> YOUR OBJECTIVE: The answer should hold every line of the listing, unchanged and free of images.

SOURCE MATERIAL Block Start

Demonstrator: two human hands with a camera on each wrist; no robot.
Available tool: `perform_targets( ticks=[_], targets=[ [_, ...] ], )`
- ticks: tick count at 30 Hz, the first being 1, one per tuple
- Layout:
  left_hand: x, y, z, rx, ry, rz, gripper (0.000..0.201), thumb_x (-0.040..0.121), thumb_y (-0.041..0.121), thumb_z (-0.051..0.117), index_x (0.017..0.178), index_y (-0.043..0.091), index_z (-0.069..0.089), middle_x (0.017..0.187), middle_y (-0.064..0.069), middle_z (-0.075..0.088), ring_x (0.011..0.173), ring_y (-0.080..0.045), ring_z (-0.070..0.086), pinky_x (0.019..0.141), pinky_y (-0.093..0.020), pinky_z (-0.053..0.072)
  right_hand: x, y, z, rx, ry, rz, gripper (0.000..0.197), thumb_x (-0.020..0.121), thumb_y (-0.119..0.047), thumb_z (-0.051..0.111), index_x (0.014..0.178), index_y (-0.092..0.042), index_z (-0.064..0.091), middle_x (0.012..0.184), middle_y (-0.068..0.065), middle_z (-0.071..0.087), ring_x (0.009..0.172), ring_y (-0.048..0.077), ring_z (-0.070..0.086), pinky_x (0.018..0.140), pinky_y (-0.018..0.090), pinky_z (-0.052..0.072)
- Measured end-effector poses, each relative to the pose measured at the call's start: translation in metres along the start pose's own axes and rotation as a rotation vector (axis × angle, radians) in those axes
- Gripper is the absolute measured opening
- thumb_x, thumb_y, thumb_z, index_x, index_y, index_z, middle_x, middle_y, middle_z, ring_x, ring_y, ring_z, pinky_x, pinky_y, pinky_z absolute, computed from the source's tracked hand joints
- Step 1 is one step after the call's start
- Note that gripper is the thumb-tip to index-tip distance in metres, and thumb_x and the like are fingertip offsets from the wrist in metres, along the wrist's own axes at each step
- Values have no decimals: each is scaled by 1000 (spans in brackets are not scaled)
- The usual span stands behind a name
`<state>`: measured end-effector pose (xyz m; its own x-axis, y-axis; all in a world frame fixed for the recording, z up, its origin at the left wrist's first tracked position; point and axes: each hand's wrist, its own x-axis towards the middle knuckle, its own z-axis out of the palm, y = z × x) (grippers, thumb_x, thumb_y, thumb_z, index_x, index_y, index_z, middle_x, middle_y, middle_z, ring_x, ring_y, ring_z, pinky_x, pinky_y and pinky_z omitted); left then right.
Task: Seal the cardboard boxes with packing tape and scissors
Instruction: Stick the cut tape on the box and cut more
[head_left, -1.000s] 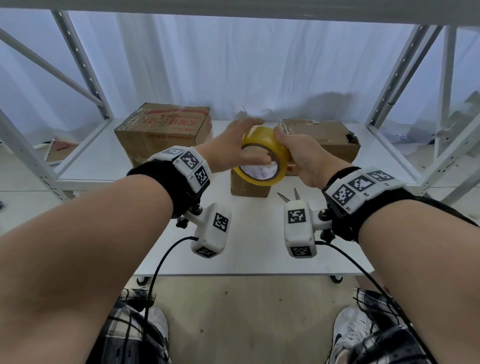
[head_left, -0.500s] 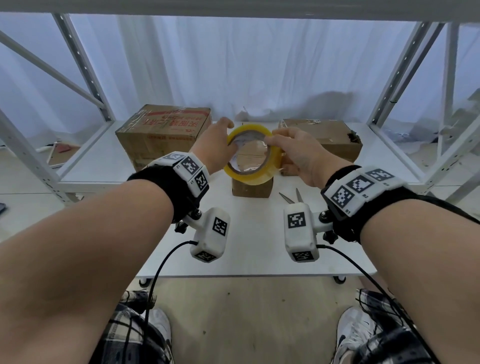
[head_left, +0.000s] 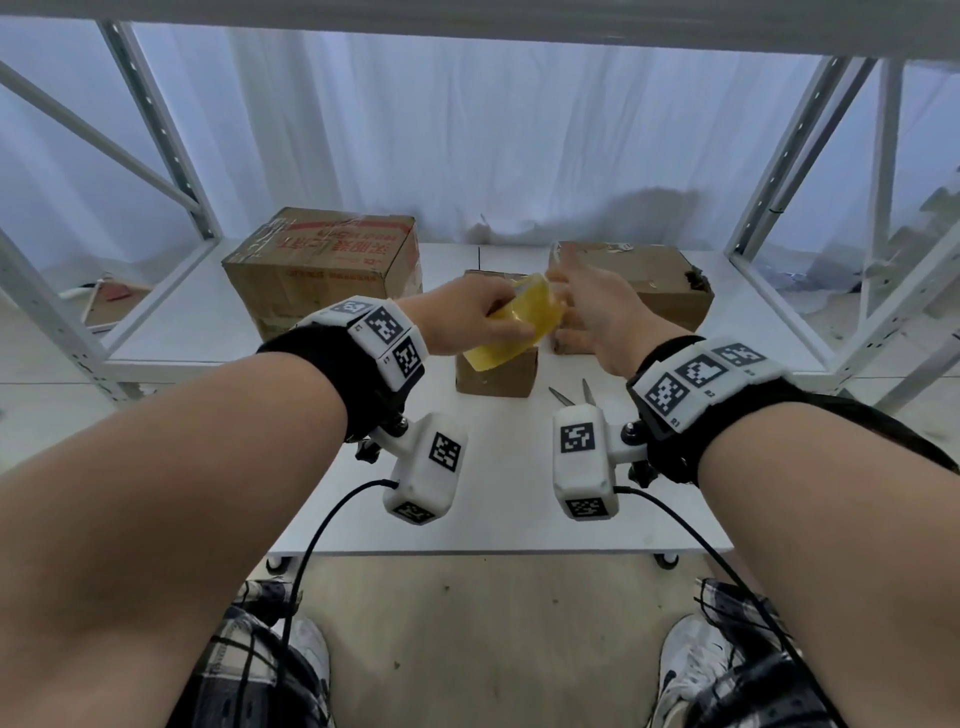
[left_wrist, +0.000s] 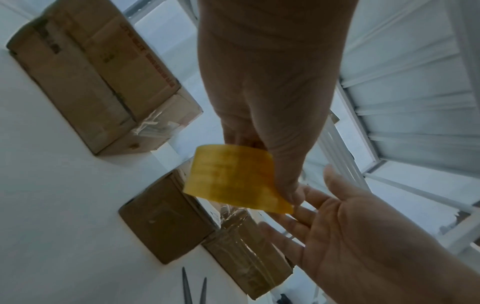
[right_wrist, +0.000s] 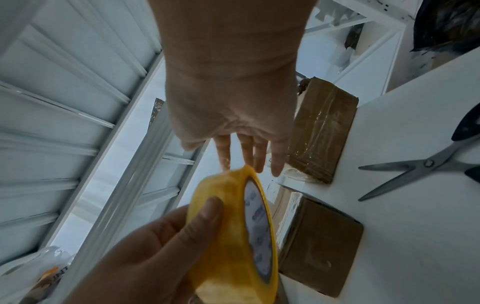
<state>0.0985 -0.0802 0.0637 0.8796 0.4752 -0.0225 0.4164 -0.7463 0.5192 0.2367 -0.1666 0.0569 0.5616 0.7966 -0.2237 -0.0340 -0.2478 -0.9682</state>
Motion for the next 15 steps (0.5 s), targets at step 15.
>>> perform_targets(
  ticks=[15],
  targets=[
    [-10, 3, -1, -418, 36, -167, 32, 96, 35, 54, 114, 9, 62, 111, -12, 67, 101, -27, 64, 92, -39, 50, 3, 8, -8, -188, -11, -334, 13, 90, -11, 64, 95, 1, 66, 81, 3, 63, 75, 11, 60, 66, 17, 53]
  ],
)
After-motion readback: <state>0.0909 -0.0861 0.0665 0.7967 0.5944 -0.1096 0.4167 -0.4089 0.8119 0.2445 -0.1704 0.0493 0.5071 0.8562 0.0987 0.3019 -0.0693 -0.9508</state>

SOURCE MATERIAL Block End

> SOLUTION FOR THIS PROBLEM:
Demonstrator: two human hands with a camera on each wrist; no robot.
Available tool: `perform_targets( ticks=[_], targets=[ [_, ...] ], )`
- ticks: tick count at 30 Hz, the first being 1, one per tuple
- Layout:
  left_hand: x, y, z, rx, ry, rz, gripper (0.000..0.201), thumb_x (-0.040..0.121), thumb_y (-0.041..0.121), thumb_z (-0.051..0.117), index_x (0.017..0.178), index_y (-0.043..0.091), index_z (-0.069..0.089), middle_x (0.017..0.187), middle_y (-0.064..0.069), middle_z (-0.075..0.088), ring_x (0.011..0.173), ring_y (-0.080..0.045), ring_z (-0.070..0.086), pinky_x (0.019..0.141), pinky_y (-0.093..0.020), pinky_z (-0.053..0.072)
  right_hand: x, y, z, rx, ry, rz, gripper (0.000..0.197), thumb_x (-0.020..0.121), thumb_y (-0.119..0.047), thumb_z (-0.051..0.111), index_x (0.014..0.178), index_y (-0.092..0.042), index_z (-0.064..0.091), middle_x (0.012..0.184), middle_y (-0.068..0.065), middle_z (-0.071..0.087), ring_x (0.009..0.172), ring_y (-0.048..0.077), ring_z (-0.070..0.086), pinky_x (0.018..0.140), pinky_y (-0.018..0.090), pinky_z (-0.052..0.072)
- Measured end-effector poses, each relative to the pose measured at the call's start: translation in metres along the start pose's own axes and rotation as a rotation vector (axis × angle, radians) in those axes
- Gripper is the absolute measured opening
- thumb_x, thumb_y, thumb_z, index_x, index_y, index_z, middle_x, middle_y, middle_z, ring_x, ring_y, ring_z, pinky_x, pinky_y, pinky_z absolute, computed from the source's tracked hand joints
- Step 1 is one step after the call's start
- Note that gripper is the thumb-tip to index-tip distance in metres, and thumb_x and the like are fingertip offsets from the wrist in metres, along the wrist's own axes at each step
- Values have no decimals: each is scaled by 1000 (spans in brackets are not scaled)
- The usual span stands behind a name
`<state>`: measured end-effector pose (xyz m; its own x-axis, y-axis; all in a world frame fixed for the recording, z up, its origin at the left wrist's first tracked position; point and axes: each hand's wrist, its own x-axis towards the middle knuckle, its own z-axis out of the palm, y = z × x) (grippers, thumb_x, thumb_y, thumb_z, index_x, index_y, index_z, middle_x, middle_y, middle_z, ring_x, ring_y, ring_z, pinky_x, pinky_y and pinky_z omitted); left then right.
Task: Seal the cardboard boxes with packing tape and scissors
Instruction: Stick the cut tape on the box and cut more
[head_left, -1.000s] 
[head_left, -0.500s] 
[head_left, +0.000s] 
[left_wrist, +0.000s] 
[right_wrist, +0.000s] 
<state>0.0985 -0.0802 0.0637 0.8796 0.4752 -0.0225 0.4164 -0.7463 0.5192 0.2367 -0.1666 0.0569 0.5616 0.7966 -0.2237 -0.0340 -0.2478 -0.9682</state>
Motion for the next 15 steps (0.5 s), targets at step 15.
>>> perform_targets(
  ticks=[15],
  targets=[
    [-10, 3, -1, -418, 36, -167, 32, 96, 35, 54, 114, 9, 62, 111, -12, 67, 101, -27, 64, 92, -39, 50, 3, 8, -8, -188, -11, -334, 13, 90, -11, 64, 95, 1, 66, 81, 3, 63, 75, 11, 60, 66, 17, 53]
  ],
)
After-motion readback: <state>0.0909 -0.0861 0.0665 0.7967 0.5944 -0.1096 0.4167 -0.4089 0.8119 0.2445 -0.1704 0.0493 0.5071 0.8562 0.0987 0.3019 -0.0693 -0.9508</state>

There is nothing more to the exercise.